We first had to go through some application parcours to resolve this fundamental question. We used 8, 12, and 16 gigabytes of RAM in our test system. We also installed and ran a variety of applications, many of them in parallel. 

We know that virtual and system memories are two different things. When calculating the memory requirements of different applications, you might assume that 8 GB of RAM or more would be enough to deactivate the swap file. But there's a catch: unfortunately, some programs specifically want to allocate the virtual memory. In these cases, a missing swap file causes an error or the system memory completely fills with garbage data.

You have to carefully test whether the installed application can operate without a swap file. If it can, disabling the swap file is a practical way to avoid slow hard drive access. If not, then you'll just have to live with it. The speed increase is noticeable, but not exactly a killer feature.

To produce a reasonably fair comparison, we started six parallel rendering tasks, each with 2 GB of maximum RAM usage. We ran this test with and without a swap file under the different RAM configurations.
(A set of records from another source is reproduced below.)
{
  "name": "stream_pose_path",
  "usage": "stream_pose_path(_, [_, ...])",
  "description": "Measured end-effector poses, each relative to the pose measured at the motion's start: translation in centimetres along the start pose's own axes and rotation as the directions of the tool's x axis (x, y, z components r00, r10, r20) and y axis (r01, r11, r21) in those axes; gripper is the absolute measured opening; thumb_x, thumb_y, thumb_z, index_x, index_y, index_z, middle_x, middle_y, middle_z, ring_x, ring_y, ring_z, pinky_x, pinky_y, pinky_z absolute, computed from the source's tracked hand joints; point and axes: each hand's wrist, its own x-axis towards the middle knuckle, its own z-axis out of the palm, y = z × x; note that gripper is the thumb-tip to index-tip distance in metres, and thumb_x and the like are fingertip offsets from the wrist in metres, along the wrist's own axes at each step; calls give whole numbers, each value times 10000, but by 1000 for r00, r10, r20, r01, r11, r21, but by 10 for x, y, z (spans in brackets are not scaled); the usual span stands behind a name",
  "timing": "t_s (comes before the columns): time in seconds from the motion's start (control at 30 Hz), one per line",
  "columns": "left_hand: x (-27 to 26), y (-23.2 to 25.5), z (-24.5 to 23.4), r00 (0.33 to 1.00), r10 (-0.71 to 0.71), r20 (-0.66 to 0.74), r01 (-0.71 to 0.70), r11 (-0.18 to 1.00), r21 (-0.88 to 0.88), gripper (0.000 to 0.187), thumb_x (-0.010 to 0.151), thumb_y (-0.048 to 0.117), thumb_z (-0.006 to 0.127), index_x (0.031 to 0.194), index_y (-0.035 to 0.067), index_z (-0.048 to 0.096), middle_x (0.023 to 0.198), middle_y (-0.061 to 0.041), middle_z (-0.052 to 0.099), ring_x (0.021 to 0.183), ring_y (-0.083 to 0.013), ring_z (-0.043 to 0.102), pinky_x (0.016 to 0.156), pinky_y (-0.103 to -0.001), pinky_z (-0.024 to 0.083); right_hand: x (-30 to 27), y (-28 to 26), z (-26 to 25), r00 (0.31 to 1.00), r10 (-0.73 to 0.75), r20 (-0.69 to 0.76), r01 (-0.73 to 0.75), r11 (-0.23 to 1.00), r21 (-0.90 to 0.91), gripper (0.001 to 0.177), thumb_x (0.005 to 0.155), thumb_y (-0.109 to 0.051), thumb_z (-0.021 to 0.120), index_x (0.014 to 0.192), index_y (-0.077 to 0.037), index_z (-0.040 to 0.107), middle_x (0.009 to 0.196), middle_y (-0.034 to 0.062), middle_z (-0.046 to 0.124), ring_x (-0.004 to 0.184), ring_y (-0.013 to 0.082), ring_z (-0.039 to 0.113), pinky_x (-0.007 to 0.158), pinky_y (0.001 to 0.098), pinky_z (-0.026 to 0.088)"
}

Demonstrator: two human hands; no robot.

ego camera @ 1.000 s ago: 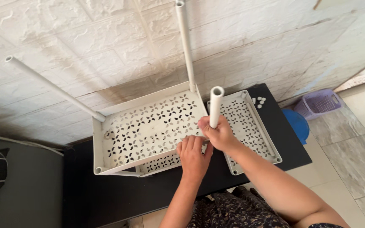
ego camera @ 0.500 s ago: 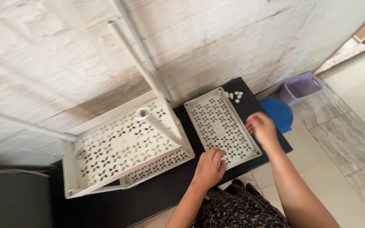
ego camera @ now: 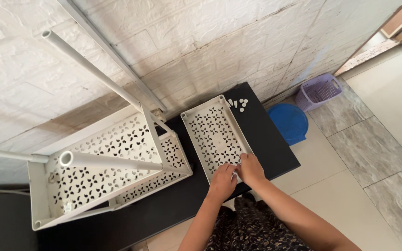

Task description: The person assembles a white plastic shelving unit by inserting vertical support poles into perforated shelf trays and securing them with small plastic caps. The person stacks the trays and poles to form a multi-tiered structure.

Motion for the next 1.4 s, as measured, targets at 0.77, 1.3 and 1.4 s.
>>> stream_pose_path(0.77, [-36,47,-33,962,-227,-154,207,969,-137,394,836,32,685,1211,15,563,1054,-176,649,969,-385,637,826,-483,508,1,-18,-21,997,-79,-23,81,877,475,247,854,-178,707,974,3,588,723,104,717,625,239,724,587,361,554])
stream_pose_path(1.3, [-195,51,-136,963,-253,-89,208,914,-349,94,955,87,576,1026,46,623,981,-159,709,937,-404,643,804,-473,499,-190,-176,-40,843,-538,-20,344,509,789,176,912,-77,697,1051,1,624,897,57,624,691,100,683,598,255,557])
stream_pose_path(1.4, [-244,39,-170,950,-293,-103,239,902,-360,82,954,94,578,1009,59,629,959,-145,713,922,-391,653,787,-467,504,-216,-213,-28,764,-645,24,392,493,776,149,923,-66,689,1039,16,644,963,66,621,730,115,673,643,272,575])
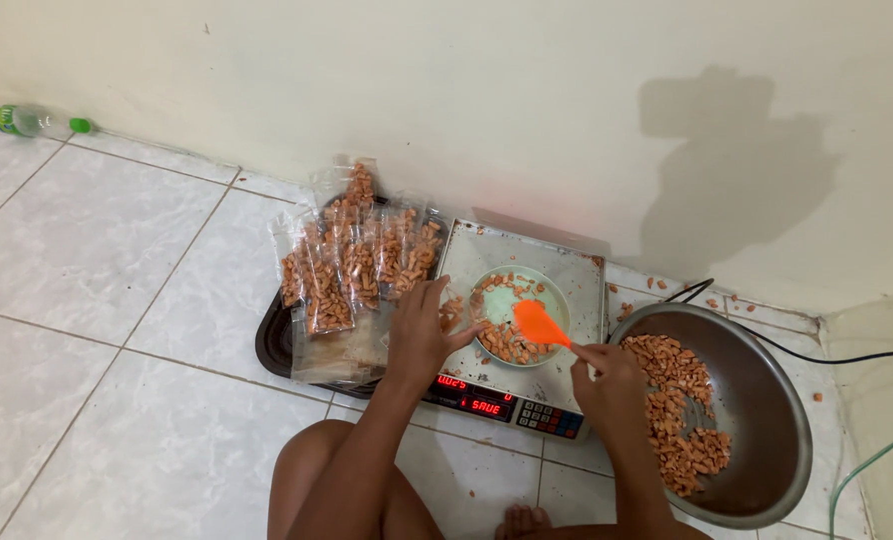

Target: Weighing snacks on a digital scale and filling them into plastic bags using a scoop.

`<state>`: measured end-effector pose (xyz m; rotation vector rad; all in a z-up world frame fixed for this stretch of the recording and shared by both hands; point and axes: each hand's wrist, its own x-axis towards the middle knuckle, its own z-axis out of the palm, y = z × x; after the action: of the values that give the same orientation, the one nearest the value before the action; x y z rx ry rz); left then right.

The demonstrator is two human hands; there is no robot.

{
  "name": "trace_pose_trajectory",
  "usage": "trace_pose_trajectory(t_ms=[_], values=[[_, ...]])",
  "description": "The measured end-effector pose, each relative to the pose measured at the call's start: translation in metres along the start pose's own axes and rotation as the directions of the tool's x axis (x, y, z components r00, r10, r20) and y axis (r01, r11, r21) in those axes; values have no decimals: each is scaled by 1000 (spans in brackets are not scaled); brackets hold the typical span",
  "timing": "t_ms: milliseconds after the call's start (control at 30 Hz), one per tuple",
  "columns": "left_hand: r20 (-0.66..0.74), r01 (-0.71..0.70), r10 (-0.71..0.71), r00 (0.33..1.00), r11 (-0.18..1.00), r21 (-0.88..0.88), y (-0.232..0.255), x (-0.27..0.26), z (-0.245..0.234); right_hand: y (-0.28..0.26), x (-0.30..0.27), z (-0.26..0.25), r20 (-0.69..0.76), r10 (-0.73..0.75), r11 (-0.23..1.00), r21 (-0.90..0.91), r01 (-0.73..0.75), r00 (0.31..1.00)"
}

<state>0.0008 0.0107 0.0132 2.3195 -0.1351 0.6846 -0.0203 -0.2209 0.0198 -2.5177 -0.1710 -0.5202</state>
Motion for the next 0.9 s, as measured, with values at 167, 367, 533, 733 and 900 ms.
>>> trace_pose_trajectory(t_ms=[167, 367, 533, 733, 900], values=[[-29, -22, 23, 999, 999, 39, -7, -5, 4, -11, 3, 3, 149, 194, 966, 145, -215, 970], [-105, -81, 96, 990, 988, 133, -15, -6, 13, 7, 3, 13, 157, 435, 858, 225, -461, 886], [-68, -76, 89, 994, 981, 176, -16, -10, 17, -19, 5, -5, 28, 325, 899, 301, -318, 945], [98, -7, -2, 995, 996, 90, -9, -10, 12, -56, 5, -18, -28, 105, 938, 335, -90, 994], [54, -32, 31, 998, 999, 19, -6, -6, 9, -59, 4, -16, -87, -153, 943, 286, 172, 984]])
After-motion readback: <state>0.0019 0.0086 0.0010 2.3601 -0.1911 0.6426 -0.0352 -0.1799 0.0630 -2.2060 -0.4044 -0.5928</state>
With the swap file deactivated, we ran into problems using 8 GB of RAM (as expected) when Windows ran out of memory. The red values document the state at the time of the crash. If you have 8 GB of RAM installed, you should carefully consider whether it's worth the risk of a possible crash before deactivating the swap file. The performance increase from disabling the swap file is measurable, but still rather modest. At least 12 GB of RAM is needed before you can consider disabling the swap file in a consumer-type environment without worrying--unless you use software that requires a swap file, of course.

Conclusion

We would advise against disabling the swap file if you have less than 12 GB of RAM, at least without thoroughly testing all of your programs first. There is a performance increase when you disable it, but you have to factor in the risk of possible data loss.